— What the task asks —
Wherever "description" occurs in the entries, copy the line that holds it.

'''

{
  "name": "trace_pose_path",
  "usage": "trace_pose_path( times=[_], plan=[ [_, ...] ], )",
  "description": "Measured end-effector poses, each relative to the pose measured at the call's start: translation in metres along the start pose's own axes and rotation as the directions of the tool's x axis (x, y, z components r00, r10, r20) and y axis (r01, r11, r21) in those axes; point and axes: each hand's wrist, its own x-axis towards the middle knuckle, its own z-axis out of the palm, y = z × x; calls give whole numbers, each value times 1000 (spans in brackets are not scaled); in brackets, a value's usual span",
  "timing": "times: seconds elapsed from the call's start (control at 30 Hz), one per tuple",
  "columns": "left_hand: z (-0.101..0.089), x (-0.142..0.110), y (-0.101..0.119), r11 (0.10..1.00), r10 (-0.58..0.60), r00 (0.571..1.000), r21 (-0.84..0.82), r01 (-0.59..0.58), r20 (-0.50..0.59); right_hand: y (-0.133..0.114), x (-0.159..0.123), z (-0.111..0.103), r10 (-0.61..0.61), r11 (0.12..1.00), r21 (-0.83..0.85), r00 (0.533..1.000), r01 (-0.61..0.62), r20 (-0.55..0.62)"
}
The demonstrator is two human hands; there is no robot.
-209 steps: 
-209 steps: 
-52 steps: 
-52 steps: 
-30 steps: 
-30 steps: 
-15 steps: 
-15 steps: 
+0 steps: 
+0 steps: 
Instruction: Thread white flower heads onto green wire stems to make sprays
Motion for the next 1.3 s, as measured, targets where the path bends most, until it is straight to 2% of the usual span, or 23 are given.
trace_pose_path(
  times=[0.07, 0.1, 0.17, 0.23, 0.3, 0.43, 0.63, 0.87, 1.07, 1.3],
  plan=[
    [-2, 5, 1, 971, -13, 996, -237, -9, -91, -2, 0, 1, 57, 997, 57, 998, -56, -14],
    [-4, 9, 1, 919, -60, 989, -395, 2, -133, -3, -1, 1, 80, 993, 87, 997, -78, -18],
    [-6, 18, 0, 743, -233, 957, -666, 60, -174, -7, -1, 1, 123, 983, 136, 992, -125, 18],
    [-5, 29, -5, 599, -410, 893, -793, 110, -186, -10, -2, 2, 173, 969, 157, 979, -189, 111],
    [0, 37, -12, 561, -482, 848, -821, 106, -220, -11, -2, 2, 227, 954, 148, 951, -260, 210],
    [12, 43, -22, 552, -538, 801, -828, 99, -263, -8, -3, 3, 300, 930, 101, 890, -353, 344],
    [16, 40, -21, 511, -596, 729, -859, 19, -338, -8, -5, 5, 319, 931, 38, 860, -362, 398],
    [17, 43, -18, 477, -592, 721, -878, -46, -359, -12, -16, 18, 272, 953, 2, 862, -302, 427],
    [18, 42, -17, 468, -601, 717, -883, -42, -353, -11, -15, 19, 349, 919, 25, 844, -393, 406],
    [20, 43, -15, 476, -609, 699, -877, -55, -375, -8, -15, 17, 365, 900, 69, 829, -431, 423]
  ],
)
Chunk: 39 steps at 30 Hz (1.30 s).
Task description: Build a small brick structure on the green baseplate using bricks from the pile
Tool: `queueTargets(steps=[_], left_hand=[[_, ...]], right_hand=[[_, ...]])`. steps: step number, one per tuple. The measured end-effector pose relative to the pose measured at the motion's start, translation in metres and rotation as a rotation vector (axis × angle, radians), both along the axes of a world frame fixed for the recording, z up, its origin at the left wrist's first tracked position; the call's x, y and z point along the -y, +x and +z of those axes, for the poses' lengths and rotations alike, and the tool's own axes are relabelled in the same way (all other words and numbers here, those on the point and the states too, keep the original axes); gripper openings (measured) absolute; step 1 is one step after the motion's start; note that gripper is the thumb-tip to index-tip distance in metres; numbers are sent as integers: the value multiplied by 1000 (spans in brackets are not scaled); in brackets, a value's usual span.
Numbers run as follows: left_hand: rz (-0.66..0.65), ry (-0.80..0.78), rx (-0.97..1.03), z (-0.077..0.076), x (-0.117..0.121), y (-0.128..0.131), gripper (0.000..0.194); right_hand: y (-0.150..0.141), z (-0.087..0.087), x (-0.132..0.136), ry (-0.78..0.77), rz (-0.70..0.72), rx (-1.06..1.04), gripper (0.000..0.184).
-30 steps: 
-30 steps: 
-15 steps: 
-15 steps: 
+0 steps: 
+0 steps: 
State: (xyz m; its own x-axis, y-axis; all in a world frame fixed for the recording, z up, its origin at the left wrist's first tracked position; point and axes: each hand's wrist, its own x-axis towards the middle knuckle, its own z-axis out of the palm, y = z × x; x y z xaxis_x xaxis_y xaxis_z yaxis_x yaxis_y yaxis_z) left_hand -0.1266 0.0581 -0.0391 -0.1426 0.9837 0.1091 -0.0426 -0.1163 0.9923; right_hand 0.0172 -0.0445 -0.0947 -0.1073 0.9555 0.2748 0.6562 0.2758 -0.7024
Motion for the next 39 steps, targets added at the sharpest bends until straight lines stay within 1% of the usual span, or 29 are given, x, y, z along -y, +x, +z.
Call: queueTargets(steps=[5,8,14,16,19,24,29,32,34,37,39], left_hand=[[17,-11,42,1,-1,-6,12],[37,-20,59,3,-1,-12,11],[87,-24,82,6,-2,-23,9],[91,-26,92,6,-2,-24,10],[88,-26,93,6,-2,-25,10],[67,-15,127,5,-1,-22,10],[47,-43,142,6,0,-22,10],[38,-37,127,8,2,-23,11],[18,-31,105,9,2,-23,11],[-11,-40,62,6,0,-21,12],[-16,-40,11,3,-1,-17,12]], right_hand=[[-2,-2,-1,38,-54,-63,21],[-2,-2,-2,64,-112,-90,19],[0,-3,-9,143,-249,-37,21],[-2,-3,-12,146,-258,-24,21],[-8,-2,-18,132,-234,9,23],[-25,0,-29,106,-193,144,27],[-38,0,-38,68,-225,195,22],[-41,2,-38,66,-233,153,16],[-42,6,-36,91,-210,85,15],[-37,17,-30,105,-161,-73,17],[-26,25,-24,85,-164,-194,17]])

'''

— Solution to this exercise —
  "description": "Measured end-effector poses, each relative to the pose measured at the call's start: translation in metres along the start pose's own axes and rotation as the directions of the tool's x axis (x, y, z components r00, r10, r20) and y axis (r01, r11, r21) in those axes; point and axes: each hand's wrist, its own x-axis towards the middle knuckle, its own z-axis out of the palm, y = z × x; calls give whole numbers, each value times 1000 (spans in brackets are not scaled); in brackets, a value's usual span",
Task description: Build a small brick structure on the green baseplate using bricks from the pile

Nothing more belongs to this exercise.